With technology collaboration with Japan, the naturally golden cocoons have been successfully utilised into wild silk yarns and other crafts, creating a source of income for the local villagers. In 2019, the utilisation of Cricula golden cocoons have been recognised by the United Nation as a sustainable practice, inline with UNSDG2030.

== Utilisations ==

=== Introduction ===
Since 1990s to present day, the cocoons of the wild silk moth: Cricula trifenestrata are utilised for the production of wild silk yarns. This practice has also brought a long run impact on afforestation as an initiative to preserve the moth's natural habitat by active tree planting.

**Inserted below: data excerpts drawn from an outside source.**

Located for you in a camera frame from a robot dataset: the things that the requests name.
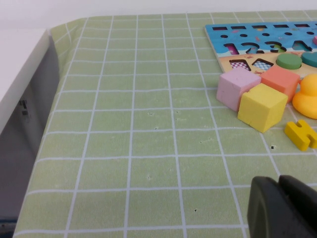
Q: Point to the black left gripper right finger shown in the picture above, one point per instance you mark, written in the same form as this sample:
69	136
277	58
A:
304	205

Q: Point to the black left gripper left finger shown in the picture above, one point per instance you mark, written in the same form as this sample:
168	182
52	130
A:
267	213

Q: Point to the yellow H-shaped piece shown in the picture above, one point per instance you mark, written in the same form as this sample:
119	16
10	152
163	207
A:
294	131

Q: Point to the green circle piece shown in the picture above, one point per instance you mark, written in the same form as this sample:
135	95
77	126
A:
288	60

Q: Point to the teal heart piece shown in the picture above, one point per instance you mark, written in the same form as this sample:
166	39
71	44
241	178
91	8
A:
310	59

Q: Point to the wooden number puzzle board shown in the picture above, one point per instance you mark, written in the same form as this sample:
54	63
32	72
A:
216	41

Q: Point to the yellow foam cube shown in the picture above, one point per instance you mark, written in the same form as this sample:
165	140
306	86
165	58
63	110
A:
260	109

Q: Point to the yellow rubber duck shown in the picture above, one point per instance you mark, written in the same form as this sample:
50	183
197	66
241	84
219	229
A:
307	96

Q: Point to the orange foam cube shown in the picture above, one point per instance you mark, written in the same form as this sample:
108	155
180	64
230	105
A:
280	77

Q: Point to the pink foam cube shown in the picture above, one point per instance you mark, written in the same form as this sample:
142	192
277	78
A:
235	84

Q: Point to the green checked tablecloth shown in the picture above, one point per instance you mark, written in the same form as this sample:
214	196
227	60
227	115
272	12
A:
111	143

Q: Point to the white side cabinet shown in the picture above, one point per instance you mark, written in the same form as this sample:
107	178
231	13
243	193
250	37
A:
15	74

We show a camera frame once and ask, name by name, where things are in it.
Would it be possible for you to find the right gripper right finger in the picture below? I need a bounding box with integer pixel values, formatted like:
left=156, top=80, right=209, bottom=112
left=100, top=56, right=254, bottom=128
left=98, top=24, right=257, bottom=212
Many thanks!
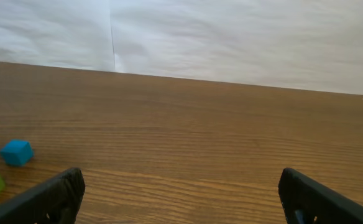
left=278, top=167, right=363, bottom=224

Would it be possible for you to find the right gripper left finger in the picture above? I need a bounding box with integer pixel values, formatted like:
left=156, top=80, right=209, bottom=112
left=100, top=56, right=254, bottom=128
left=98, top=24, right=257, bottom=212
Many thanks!
left=0, top=167, right=86, bottom=224

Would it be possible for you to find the blue cube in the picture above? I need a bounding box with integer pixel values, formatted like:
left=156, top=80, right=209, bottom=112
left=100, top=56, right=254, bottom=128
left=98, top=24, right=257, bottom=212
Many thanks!
left=0, top=139, right=35, bottom=167

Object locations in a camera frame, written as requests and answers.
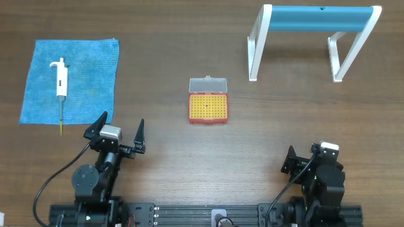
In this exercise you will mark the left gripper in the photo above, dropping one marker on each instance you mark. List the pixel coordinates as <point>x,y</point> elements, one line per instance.
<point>127,150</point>

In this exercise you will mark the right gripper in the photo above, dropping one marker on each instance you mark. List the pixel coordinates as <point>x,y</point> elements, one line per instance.
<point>303,170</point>

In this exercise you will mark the white pipette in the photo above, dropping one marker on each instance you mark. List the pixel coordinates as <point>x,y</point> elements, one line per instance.
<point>62,82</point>

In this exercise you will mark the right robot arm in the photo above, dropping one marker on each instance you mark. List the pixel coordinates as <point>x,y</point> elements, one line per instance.
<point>328,186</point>

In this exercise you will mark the blue cloth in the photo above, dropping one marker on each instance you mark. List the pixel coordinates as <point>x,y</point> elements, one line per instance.
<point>88,82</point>

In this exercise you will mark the red and yellow tip box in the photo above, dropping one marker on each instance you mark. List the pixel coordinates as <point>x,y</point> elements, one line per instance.
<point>208,107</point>

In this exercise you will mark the white and blue stand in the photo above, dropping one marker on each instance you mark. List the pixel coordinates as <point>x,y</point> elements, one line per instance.
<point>315,18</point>

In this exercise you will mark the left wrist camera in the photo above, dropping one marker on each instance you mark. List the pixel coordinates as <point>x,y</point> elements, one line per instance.
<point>111,132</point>

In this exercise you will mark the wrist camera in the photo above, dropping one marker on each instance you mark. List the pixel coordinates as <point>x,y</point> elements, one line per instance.
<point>329,146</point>
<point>111,132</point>

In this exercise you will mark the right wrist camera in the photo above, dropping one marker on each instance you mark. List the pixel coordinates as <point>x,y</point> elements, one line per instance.
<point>329,146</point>

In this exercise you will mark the mounting rail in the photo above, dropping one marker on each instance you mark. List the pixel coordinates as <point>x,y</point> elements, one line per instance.
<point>183,215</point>

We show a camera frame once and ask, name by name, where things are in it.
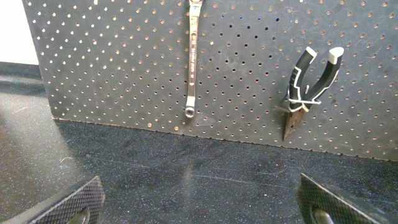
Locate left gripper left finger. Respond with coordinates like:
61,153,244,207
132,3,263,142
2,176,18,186
2,175,106,224

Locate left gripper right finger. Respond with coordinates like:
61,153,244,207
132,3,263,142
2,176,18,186
295,172,393,224

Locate black and white pliers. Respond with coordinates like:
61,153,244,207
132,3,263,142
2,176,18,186
282,46,345,142

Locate wrench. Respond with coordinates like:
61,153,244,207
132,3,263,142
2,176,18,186
183,0,204,119

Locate black pegboard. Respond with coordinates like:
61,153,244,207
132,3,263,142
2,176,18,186
21,0,398,163

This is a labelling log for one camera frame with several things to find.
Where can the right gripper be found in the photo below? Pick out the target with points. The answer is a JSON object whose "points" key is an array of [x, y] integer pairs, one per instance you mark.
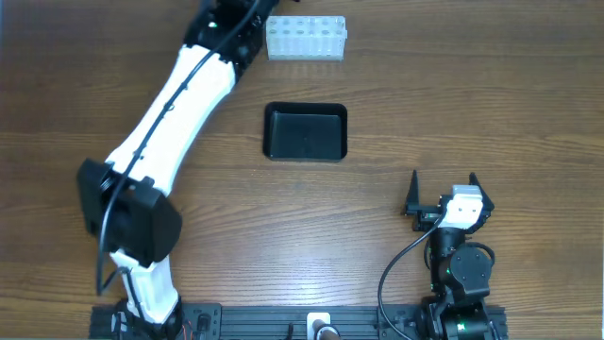
{"points": [[424, 215]]}

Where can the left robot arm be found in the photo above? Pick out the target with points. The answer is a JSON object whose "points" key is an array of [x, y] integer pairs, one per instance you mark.
{"points": [[189, 108]]}

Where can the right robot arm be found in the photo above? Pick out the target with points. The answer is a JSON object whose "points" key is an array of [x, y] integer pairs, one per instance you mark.
{"points": [[464, 271]]}

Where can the black tray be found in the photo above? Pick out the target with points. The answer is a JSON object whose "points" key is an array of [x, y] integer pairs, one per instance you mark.
{"points": [[305, 132]]}

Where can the white test tube rack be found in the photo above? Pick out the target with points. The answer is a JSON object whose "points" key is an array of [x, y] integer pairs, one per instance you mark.
{"points": [[307, 38]]}

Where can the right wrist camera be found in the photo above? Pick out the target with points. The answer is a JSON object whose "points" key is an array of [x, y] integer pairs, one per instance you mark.
{"points": [[462, 205]]}

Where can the mounting rail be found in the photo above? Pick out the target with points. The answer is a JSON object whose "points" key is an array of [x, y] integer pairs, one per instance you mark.
{"points": [[264, 323]]}

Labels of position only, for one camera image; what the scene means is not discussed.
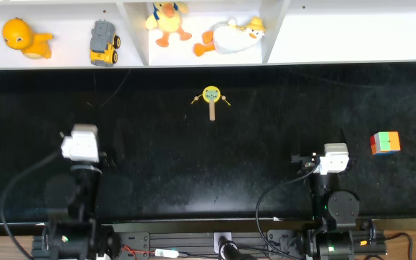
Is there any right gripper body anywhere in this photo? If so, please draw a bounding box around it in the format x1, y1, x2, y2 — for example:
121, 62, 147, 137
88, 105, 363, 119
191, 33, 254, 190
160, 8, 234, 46
290, 154, 320, 172

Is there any many-coloured puzzle cube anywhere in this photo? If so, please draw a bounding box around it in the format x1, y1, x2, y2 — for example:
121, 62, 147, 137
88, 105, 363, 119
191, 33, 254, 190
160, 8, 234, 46
369, 131, 402, 156

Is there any yellow rattle drum toy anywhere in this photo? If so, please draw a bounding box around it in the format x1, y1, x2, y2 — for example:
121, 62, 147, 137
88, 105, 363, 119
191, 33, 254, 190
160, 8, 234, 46
190, 85, 232, 122

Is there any grey and yellow toy truck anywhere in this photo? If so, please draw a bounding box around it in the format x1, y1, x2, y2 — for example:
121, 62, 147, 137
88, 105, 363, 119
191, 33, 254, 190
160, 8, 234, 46
89, 19, 122, 68

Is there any yellow rubber duck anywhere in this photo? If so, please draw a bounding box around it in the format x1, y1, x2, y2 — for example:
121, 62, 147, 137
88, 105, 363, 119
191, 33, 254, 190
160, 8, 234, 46
1, 17, 55, 61

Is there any white plush goose yellow hat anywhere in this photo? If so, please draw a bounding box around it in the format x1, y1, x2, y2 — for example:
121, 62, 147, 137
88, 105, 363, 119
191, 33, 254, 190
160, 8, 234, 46
193, 16, 267, 58

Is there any yellow plush duck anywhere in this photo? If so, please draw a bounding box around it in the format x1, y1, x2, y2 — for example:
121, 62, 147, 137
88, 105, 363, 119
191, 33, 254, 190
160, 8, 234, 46
145, 1, 194, 48

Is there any white shelf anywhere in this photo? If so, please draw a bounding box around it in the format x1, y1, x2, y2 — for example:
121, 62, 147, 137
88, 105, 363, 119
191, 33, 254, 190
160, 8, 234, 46
0, 0, 416, 70

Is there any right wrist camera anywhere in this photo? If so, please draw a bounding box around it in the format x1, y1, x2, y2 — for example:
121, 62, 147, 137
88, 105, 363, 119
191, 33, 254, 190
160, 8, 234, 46
318, 142, 351, 176

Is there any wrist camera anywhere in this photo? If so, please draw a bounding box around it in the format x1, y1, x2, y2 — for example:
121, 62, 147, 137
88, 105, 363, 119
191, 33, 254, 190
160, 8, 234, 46
60, 123, 101, 164
318, 142, 351, 176

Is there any black cable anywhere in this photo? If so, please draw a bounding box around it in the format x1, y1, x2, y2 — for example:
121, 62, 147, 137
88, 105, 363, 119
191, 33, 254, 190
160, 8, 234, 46
255, 162, 321, 260
0, 149, 63, 260

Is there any mounting rail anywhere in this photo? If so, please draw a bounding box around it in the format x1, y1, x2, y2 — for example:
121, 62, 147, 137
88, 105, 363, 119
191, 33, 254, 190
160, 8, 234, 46
30, 217, 415, 260

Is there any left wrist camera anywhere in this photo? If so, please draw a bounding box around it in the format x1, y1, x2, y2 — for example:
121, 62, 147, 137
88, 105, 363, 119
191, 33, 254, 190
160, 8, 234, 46
60, 123, 101, 164

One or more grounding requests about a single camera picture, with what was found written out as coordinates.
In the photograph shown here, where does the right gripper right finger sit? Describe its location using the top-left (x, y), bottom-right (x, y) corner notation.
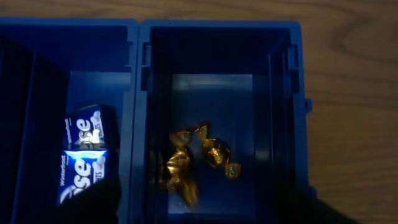
top-left (273, 190), bottom-right (359, 224)

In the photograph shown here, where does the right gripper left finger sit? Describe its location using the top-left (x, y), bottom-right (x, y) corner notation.
top-left (57, 178), bottom-right (123, 224)

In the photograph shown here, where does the blue candy pack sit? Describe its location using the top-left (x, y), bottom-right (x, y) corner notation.
top-left (63, 104), bottom-right (115, 149)
top-left (58, 148), bottom-right (109, 205)

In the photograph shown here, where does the gold candy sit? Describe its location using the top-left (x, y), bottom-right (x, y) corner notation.
top-left (159, 128), bottom-right (200, 208)
top-left (194, 121), bottom-right (243, 180)

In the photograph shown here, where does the blue tray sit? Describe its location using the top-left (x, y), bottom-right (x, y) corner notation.
top-left (0, 17), bottom-right (318, 224)

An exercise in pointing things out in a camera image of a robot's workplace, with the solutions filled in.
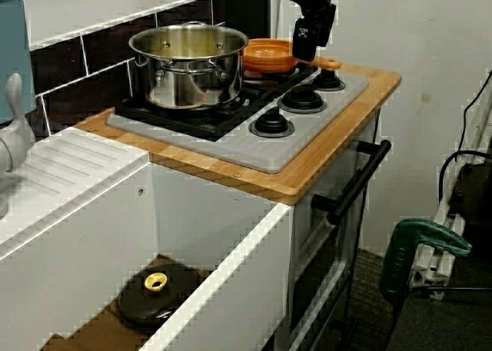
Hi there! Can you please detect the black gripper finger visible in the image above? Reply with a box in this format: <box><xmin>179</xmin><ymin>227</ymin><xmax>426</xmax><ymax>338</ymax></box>
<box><xmin>317</xmin><ymin>3</ymin><xmax>337</xmax><ymax>48</ymax></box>
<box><xmin>291</xmin><ymin>38</ymin><xmax>320</xmax><ymax>63</ymax></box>

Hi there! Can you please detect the orange toy frying pan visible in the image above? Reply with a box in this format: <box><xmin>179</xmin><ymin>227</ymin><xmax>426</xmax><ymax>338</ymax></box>
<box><xmin>241</xmin><ymin>38</ymin><xmax>342</xmax><ymax>74</ymax></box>

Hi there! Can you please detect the black stove knob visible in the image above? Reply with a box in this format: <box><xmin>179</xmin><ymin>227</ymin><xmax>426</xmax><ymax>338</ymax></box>
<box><xmin>311</xmin><ymin>68</ymin><xmax>346</xmax><ymax>91</ymax></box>
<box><xmin>248</xmin><ymin>107</ymin><xmax>296</xmax><ymax>139</ymax></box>
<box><xmin>277</xmin><ymin>84</ymin><xmax>327</xmax><ymax>114</ymax></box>

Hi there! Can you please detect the grey toy stove plate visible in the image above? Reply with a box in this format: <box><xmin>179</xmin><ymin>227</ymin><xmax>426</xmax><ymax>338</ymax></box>
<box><xmin>105</xmin><ymin>65</ymin><xmax>370</xmax><ymax>174</ymax></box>

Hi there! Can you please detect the stainless steel pot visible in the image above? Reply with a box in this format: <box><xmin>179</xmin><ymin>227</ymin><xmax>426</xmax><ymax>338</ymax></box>
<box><xmin>128</xmin><ymin>20</ymin><xmax>250</xmax><ymax>110</ymax></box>

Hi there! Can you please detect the black burner grate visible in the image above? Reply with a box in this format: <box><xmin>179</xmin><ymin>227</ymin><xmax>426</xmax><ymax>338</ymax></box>
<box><xmin>115</xmin><ymin>65</ymin><xmax>320</xmax><ymax>143</ymax></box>

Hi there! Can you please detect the white toy oven cabinet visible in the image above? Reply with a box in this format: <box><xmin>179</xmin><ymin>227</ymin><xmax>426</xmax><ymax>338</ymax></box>
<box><xmin>288</xmin><ymin>108</ymin><xmax>380</xmax><ymax>351</ymax></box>

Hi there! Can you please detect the dark tile backsplash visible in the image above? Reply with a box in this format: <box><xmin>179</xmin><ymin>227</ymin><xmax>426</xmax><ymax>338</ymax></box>
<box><xmin>28</xmin><ymin>0</ymin><xmax>228</xmax><ymax>137</ymax></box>

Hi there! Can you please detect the dark equipment box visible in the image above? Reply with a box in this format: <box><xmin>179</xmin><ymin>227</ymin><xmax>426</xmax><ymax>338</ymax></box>
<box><xmin>447</xmin><ymin>162</ymin><xmax>492</xmax><ymax>237</ymax></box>

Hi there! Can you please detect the green clamp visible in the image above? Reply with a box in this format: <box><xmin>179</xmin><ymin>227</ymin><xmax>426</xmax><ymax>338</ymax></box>
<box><xmin>379</xmin><ymin>218</ymin><xmax>473</xmax><ymax>302</ymax></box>

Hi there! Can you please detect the black lid yellow knob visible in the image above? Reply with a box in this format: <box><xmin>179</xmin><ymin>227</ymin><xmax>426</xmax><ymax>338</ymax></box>
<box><xmin>116</xmin><ymin>264</ymin><xmax>204</xmax><ymax>333</ymax></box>

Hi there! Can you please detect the teal toy microwave box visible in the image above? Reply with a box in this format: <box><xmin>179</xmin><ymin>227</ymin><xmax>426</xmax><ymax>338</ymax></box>
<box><xmin>0</xmin><ymin>0</ymin><xmax>38</xmax><ymax>125</ymax></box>

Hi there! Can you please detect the grey toy faucet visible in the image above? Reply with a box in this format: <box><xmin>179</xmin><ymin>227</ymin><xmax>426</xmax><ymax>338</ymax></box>
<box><xmin>0</xmin><ymin>72</ymin><xmax>38</xmax><ymax>221</ymax></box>

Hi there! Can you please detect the white toy sink unit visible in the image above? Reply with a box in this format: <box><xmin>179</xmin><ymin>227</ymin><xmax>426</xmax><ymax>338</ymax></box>
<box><xmin>0</xmin><ymin>126</ymin><xmax>293</xmax><ymax>351</ymax></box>

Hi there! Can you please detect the brown cardboard sheet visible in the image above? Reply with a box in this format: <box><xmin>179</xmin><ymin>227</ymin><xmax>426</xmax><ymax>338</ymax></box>
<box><xmin>40</xmin><ymin>253</ymin><xmax>212</xmax><ymax>351</ymax></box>

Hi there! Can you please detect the black oven door handle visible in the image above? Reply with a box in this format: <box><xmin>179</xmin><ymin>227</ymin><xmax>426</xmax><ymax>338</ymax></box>
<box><xmin>311</xmin><ymin>138</ymin><xmax>393</xmax><ymax>226</ymax></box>

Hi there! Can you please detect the aluminium extrusion frame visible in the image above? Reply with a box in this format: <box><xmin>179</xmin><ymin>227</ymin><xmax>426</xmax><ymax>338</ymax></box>
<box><xmin>409</xmin><ymin>108</ymin><xmax>492</xmax><ymax>302</ymax></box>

=== Objective of the practice ===
Batik is a World Intangible Cultural Heritage, but the fabric used to create this textile art such as silk was too expensive for the low-income batik artists as they were mostly imported from overseas. Hence, endangering the art of Batik making as fewer people in the region can afford to create this art. They are abundantly found in specific-regions in Indonesia. However, in Indonesia, the larvae were subjected to control as agricultural pests. When viewed from a different perspective and by applying suitable technology and knowledge, pests can be transformed into a sustainable beneficial material that occur in large quantities. In this good practice, applicable Japanese biodiversity knowledge and collaboration with the Kimono market has significantly proven to improve the profitability of low-income earners, with an impact of greening the devastated 60 hectare land that belongs to the Royal Family of Jogjakarta.

=== Implementation of the Project ===
The Royal Silk Foundation (initiated and founded by the Royal Family of Yogyakarta) has continuously created seminars to educate the villagers on how to turn the Cricula's cocoon into wild silk yarns and other handicrafts. This creates jobs and income for the local villagers as the yarns are exported to Japan to be used to create high value, Kimono and Obis. The business partners who purchase the wild silk yarns helped restore the Cricula's natural habitat by planting cashews, avocados etc. Tree planting tours are also actively conducted.

Habitat coordinates: -7.9348431914577935, 110.40235126180919

=== Impacts ===
Today the Royal Hill is a green sanctuary and home to the Cricula trifenestrata. Farmers understand that pests can be beneficial insects by changing their perspectives. The village has evolved into a sustainable village, with higher income and creativity in utilizing their local resources. The village is now popular as a cashew nuts and chips producer. There are inspection trip from overseas about the efforts of this successful project. There is a request from overseas for cooperation on this initiative.

However, today, more than 30 years later, Cricula trifenestrata is still labelled as pest in Indonesia and the rest of the world.

Recognition within the United Nations system

The initiative has been acknowledged in several UN-affiliated frameworks for its contribution to sustainable development and biodiversity-based livelihoods:

- Featured among the UN SDG Good Practices (2nd Call, 2019) — #SDGAction30981
- Listed under the UN SDG Acceleration Actions (2022) — #SDGAction48294
- Included in the UN Water Action Network (2023) — #SDGAction49210
- Highlighted in the UN Conscious Fashion and Lifestyle Network (2023) — #SDGAction49141
- Selected for the UN SDG Summit Acceleration Actions (2023) — #SDGAction53224
- Presented as a science–policy brief at the United Nations STI Forum (2024)
- Featured in the FAO Biotechnology Conference 2025, within the bioeconomy sector.